Many companies collect personal information from their customers, including names, addresses, and phone numbers; bank and credit card account numbers; income and credit histories; and Social Security numbers. The Gramm-Leach-Bliley (GLB) Act requires companies defined under the law as “financial institutions” to ensure the security and confidentiality of this type of information. As part of its implementation of the GLB Act, the Federal Trade Commission (FTC) issued the Safeguards Rule, which requires financial institutions under FTC jurisdiction to have measures in place to keep customer information secure.

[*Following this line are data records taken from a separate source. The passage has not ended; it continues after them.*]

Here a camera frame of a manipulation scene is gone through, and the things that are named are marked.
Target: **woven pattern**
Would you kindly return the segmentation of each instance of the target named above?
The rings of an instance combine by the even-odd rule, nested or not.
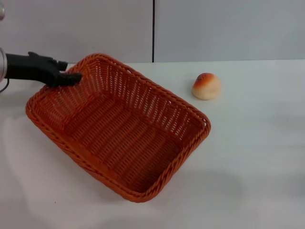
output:
[[[26,113],[79,166],[125,199],[155,197],[210,132],[203,113],[107,55],[90,55],[69,72],[81,72],[81,82],[43,87]]]

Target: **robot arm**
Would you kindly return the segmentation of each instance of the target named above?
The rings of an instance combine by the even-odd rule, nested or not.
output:
[[[0,21],[4,19],[4,5],[0,0]],[[68,63],[29,52],[28,56],[7,54],[0,48],[0,82],[3,79],[36,80],[55,87],[74,85],[80,73],[65,73]]]

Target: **cable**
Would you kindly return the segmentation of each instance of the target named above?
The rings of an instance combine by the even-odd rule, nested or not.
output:
[[[4,90],[8,88],[9,84],[10,84],[10,79],[7,79],[6,85],[3,89],[0,90],[0,93],[4,92]]]
[[[156,19],[155,19],[155,15],[156,15],[156,3],[155,3],[155,0],[152,0],[152,62],[154,63],[154,31],[155,31],[155,22],[156,22]]]

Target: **browned bun top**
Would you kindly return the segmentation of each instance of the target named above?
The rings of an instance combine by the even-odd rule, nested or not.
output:
[[[197,77],[193,88],[206,86],[214,77],[215,77],[215,75],[212,74],[212,73],[202,73],[202,74],[200,74]]]

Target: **basket bottom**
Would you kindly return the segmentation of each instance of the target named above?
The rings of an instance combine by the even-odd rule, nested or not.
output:
[[[90,160],[103,173],[143,193],[181,148],[166,133],[137,115],[124,104],[101,95],[74,116],[64,132],[77,143],[74,145],[90,152]]]

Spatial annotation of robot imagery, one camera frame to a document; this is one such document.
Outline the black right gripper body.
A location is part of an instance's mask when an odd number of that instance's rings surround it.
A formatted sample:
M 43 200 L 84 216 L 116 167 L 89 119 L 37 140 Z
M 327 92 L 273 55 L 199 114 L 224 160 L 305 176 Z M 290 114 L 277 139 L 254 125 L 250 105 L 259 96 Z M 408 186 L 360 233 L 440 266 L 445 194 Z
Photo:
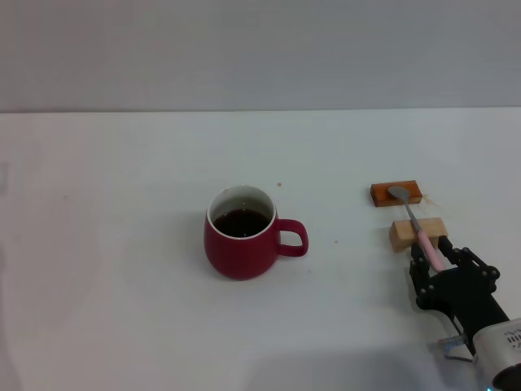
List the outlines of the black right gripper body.
M 466 336 L 466 347 L 475 353 L 473 337 L 485 327 L 509 320 L 488 290 L 486 280 L 464 277 L 454 267 L 430 276 L 431 308 L 445 314 Z

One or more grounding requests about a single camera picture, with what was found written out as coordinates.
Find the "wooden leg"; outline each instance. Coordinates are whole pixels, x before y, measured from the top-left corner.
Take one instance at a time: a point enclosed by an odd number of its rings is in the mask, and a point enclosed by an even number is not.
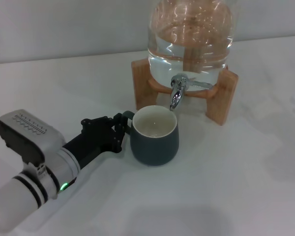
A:
[[[148,59],[133,61],[131,67],[137,110],[156,105],[158,92],[153,90],[148,83],[149,78],[152,77]]]
[[[219,125],[223,125],[227,119],[237,82],[237,74],[229,70],[221,71],[217,81],[217,93],[206,100],[206,116]]]

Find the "ventilation grille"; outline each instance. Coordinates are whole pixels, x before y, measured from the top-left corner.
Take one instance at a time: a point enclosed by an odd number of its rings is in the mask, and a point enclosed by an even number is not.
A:
[[[35,135],[43,135],[46,134],[47,129],[34,121],[32,121],[30,118],[26,117],[22,113],[19,113],[12,117],[13,120],[20,126],[22,126],[25,130],[35,134]]]

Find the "white wall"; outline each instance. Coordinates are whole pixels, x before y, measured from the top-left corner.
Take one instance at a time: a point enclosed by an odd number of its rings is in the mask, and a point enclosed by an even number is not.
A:
[[[144,50],[151,0],[0,0],[0,63]],[[295,35],[295,0],[242,0],[236,40]]]

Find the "mug rim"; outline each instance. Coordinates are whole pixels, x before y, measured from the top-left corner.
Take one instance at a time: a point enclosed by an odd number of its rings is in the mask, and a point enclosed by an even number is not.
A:
[[[162,110],[168,112],[168,114],[171,114],[171,116],[174,118],[175,124],[174,124],[174,127],[172,128],[172,130],[171,130],[170,132],[168,132],[167,134],[165,134],[165,135],[163,135],[163,136],[152,137],[152,136],[148,136],[148,135],[146,135],[146,134],[141,133],[141,132],[137,129],[137,127],[136,127],[136,125],[135,125],[135,120],[136,120],[136,116],[137,116],[137,114],[140,114],[140,113],[143,112],[144,110],[151,109],[151,108],[159,108],[159,109],[162,109]],[[146,106],[146,107],[143,107],[143,108],[141,108],[140,110],[138,110],[138,111],[136,112],[136,114],[134,115],[133,120],[132,120],[132,125],[133,125],[134,129],[135,129],[140,135],[145,136],[145,137],[147,137],[147,138],[151,138],[151,139],[159,139],[159,138],[164,138],[164,137],[170,135],[171,133],[173,133],[173,131],[174,131],[174,130],[176,129],[176,127],[177,127],[177,117],[176,117],[176,115],[174,114],[174,112],[170,111],[170,110],[167,109],[166,107],[158,106],[158,105]]]

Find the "green led light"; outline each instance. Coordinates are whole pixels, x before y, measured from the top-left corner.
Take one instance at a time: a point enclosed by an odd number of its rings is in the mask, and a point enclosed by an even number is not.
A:
[[[64,183],[64,184],[61,186],[60,190],[62,191],[67,185],[68,185],[68,183]]]

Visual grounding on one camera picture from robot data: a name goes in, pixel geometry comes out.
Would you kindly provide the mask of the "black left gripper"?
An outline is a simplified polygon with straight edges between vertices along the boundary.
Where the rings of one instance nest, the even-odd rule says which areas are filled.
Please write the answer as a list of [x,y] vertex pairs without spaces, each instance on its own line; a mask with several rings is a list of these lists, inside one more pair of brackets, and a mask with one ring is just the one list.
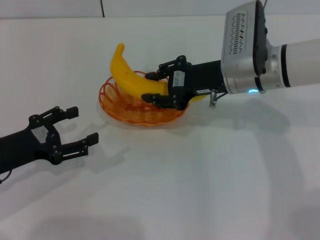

The definition of “financial institution” includes many businesses that may not normally describe themselves that way. In fact, the Rule applies to all businesses, regardless of size, that are “significantly engaged” in providing financial products or services. This includes, for example, check-cashing businesses, payday lenders, mortgage brokers, nonbank lenders, personal property or real estate appraisers, professional tax preparers, and courier services. The Safeguards Rule also applies to companies like credit reporting agencies and ATM operators that receive information about the customers of other financial institutions. In addition to developing their own safeguards, companies covered by the Rule are responsible for taking steps to ensure that their affiliates and service providers safeguard customer information in their care.
So make sure that you have a plan in place that meets the definitions and requirement of the FTC to ensure your compliance.